The World Health Organization’s emergencies chief says “we need to put up a fight now” during a peak in the current wave of the coronavirus pandemic – rather than focusing on when a second wave might come. Dr. Michael Ryan said the world will be much better at fighting a second wave, if people can learn the lessons of fighting the first wave.
WHO officials emphasized mask-wearing, social distancing, and hygiene by individuals, along with contact-tracing and tracking of cases by health authorities as key strategies to fight the virus. They say governments and individuals should contour their policies and behaviour based on the outbreak’s status in their countries.
Ryan said the world was experiencing a “second peak in the first wave” – a situation in which the virus hasn’t been suppressed enough to quell transmission to end the first one.

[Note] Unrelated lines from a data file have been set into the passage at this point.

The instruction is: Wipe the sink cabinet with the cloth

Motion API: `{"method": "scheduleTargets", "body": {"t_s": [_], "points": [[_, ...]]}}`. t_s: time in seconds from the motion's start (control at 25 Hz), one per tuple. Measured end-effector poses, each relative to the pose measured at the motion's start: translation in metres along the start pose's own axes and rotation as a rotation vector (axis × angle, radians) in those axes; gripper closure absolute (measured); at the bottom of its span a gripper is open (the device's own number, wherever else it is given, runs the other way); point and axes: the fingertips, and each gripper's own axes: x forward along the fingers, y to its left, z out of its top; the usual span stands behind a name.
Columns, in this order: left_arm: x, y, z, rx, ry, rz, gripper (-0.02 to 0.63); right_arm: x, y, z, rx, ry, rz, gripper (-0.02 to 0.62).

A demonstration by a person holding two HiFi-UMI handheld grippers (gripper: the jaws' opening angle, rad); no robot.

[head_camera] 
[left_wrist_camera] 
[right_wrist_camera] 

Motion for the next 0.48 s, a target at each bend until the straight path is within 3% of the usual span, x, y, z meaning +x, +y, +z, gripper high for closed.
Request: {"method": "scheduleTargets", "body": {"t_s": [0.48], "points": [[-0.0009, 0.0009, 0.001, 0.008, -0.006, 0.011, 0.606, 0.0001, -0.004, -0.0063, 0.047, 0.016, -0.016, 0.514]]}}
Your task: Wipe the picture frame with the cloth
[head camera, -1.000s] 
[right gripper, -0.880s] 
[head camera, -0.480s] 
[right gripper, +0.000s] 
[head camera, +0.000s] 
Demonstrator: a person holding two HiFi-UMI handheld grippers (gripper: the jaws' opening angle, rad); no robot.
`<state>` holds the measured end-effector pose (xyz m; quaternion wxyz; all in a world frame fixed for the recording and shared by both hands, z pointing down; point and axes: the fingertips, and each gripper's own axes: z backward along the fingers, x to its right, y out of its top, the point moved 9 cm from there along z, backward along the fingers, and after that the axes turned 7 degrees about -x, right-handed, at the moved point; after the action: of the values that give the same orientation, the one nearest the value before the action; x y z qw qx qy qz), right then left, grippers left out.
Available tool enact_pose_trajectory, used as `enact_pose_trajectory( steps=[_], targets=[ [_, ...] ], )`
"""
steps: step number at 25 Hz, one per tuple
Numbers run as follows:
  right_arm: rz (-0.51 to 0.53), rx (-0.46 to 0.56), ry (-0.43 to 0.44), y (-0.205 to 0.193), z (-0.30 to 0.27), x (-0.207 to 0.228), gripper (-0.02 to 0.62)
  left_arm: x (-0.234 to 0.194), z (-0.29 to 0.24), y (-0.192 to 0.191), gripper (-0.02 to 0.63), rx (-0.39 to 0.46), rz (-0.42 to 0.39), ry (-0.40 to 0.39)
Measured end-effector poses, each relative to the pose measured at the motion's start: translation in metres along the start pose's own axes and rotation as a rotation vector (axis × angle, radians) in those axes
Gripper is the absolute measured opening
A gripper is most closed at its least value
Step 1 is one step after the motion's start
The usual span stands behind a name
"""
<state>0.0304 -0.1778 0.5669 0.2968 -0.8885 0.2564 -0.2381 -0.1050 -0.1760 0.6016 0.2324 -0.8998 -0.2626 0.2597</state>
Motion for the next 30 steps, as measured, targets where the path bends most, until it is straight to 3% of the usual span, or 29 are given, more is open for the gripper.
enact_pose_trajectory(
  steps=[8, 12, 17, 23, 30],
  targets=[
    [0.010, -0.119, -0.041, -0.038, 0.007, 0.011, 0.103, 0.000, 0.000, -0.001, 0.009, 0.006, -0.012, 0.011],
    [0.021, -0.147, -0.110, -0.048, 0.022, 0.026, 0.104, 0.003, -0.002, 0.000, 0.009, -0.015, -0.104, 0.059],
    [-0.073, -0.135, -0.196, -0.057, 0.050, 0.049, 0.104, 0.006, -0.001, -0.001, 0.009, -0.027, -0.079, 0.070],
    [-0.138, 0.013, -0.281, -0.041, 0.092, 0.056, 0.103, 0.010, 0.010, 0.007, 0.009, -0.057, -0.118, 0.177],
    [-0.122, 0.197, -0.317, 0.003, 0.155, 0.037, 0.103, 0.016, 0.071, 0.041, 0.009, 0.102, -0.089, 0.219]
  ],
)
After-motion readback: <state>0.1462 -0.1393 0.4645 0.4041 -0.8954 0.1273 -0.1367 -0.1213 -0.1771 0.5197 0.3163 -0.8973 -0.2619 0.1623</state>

In Britain on Saturday, some signs of normalcy returned as pubs and barbers reopened for the first time in months. The easing has been warmly welcomed by many – but there are concerns the British government is being overly hasty. The UK’s total of 44-thousand COVID-19 deaths is the highest in Europe and the third-highest in the world behind the US and Brazil.
Other countries continued to report record highs in new confirmed cases, including South Africa and India. In Australia and northeast Spain, authorities ordered lockdowns for specific counties or communities aimed at stomping out increases in cases.